Item 3.02. Unregistered Sales of Equity Securities

On November 9, 2020, Crucial Innovations Corp. (the "Company") issued an aggregate of 30,000,000 shares of Company Common Stock, $0.0001 par value per share, pursuant to conversions of debt by two entities (collectively, the "Securities", as follows: (i) First Choice Marketing Group, LLC converted $35,000 of debt into 20,000,000 shares, which represent 61.70% of all issued and outstanding shares of Company Common Stock, and (ii) The Consulting Agency, LLC converted $16,003 of debt into 10,000,000 shares, which represents 30.85% of all issued and outstanding shares of Company Common Stock. The Securities were not registered under the Securities Act of 1933, as amended (the "Securities Act") and are considered "restricted securities" as that term is defined in Rule 144 promulgated under the Securities Act. Each of the certificates representing the Securities bears a restrictive legend.

Item 5.02. Departure of Directors or Certain Officers; Election of Directors; Appointment of Certain Officers; Compensatory Arrangements of Certain Officers.

On October 30, 2020, Reimis Kosins, our President, Secretary, Treasurer, Principal Executive Officer, Principal Accounting Officer, and Sole Director submitted his resignation to the Company's Board of Directors, with his resignation to be effective upon the consummation of the transactions contemplated by that certain Stock Purchase Agreement dated October 30, 2020 (the "Stock Purchase Agreement") whereby Mr. Kosins agreed to sell his 1,500,000 restricted shares of Common Stock, which, at the time, represented the voting control block, but at the time of consummation of the transaction no longer represented the voting control block (references is made to Item 3.02, above). Mr. Kosins' decision to resign from his positions on the Board of Directors and as an officer are not due to any disagreement with the Company on any matter relating to the Company's operations, policies or practices.

On October 30, 2020, the Company's Board of Directors accepted the resignation of Reimis Kosins as President, Secretary, Treasurer, Principal Executive Officer, Principal Accounting Officer, and Sole Director and appointed Laura De Leon Castro as President, Secretary, Treasurer, Principal Executive Officer, Principal Accounting Officer, and Sole Director. The effectiveness of Ms. De Leon Castro's appointment being contingent upon the consummation of the transactions contemplated by the Stock Purchase Agreement.
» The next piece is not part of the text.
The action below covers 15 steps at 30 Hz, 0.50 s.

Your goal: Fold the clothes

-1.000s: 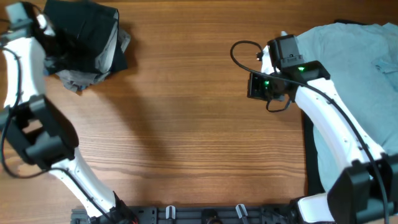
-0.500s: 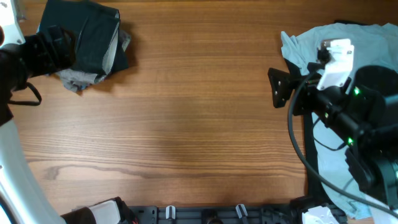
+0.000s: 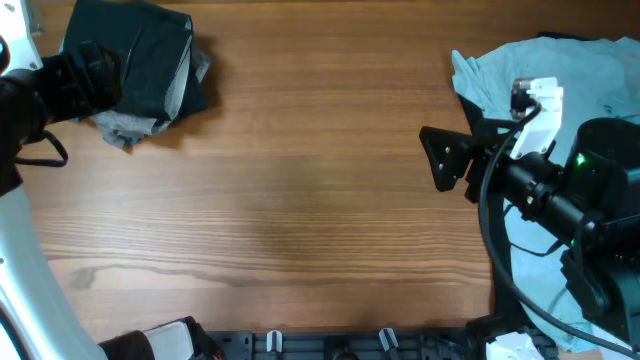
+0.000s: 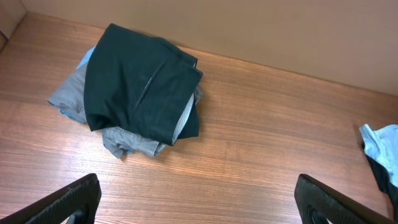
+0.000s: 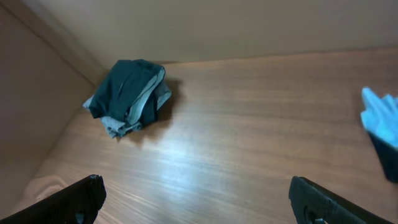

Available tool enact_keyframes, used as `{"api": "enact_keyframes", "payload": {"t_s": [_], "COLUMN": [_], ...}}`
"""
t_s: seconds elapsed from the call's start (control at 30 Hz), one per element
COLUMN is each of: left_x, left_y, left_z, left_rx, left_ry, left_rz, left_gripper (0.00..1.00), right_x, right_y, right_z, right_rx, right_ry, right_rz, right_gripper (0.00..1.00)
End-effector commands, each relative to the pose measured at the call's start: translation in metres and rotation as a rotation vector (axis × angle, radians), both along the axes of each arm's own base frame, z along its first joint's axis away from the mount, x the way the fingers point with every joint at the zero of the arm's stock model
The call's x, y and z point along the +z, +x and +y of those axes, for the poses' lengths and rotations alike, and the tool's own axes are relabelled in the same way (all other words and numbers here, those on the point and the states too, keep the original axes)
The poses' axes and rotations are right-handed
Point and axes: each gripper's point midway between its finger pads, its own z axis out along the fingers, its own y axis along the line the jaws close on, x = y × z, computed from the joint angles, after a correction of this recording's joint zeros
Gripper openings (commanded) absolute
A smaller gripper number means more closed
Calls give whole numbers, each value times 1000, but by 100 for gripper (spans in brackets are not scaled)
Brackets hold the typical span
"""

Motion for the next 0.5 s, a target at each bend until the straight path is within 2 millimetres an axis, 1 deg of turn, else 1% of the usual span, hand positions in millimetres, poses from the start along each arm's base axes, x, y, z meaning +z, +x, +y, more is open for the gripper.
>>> {"api": "enact_keyframes", "payload": {"t_s": [0.0, 0.03, 0.1, 0.13, 0.17, 0.2, 0.23, 0.33, 0.43, 0.47], "left_x": [-2, -2, -2, -2, -2, -2, -2, -2, -2, -2], "left_y": [0, 0, 0, 0, 0, 0, 0, 0, 0, 0], "left_z": [3, 3, 3, 3, 3, 3, 3, 3, 3, 3], "left_rx": [-2, -2, -2, -2, -2, -2, -2, -2, -2, -2], "left_ry": [21, 21, 21, 21, 21, 21, 21, 21, 21, 22], "left_rz": [6, 6, 6, 6, 6, 6, 6, 6, 6, 6], "left_gripper": [100, 100, 100, 100, 100, 100, 100, 100, 100, 100], "right_x": [13, 18, 24, 23, 17, 11, 0, -44, -90, -102], "right_y": [-4, -5, -8, -9, -11, -13, -17, -27, -31, -31], "right_z": [0, -1, -2, -5, -11, -13, -15, -23, -32, -34], "right_rx": [116, 151, 169, 162, 136, 129, 119, 94, 35, 15], "right_ry": [-204, -278, -353, -388, -421, -431, -432, -423, -365, -340], "right_rz": [-191, -286, -418, -488, -532, -546, -564, -571, -538, -532], "right_gripper": [100, 100, 100, 100, 100, 100, 100, 100, 100, 100]}}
On November 9, 2020, the Company was advised that the transactions contemplated by the Stock Purchase had been consummated and the resignation of Mr. Kosins and appointment of Ms. De Leon Castro became effective.

Laura De Leon Castro, age 46, was born and raised in the City of Monterrey, Mexico. She is a graduate of the law School of the University of Monterrey. Following her graduation in 1996, she was employed as attorney with a law firm in Monterrey, Mexico from 1997 to 2000. Thereafter, she served as the Assistant to the Chief Executive Officer of Gatorade Mexico from 2001 to 2003. During that period, she also became a certified Emergency Medical Technician. Following a move to Spain in 2003, she has served as a volunteer Emergency Medical Technician. The Company believes that Ms. De Leon Castro's educational backgrounds and business and operational experiences give her the qualifications and skills to serve as a Director and in her respective officer positions. Ms. De Leon Castro has not been involved in a transaction with related persons, promoters or control persons during the Company's preceding fiscal year. No compensation arrangements have been made, as yet, with Ms. De Leon Castro.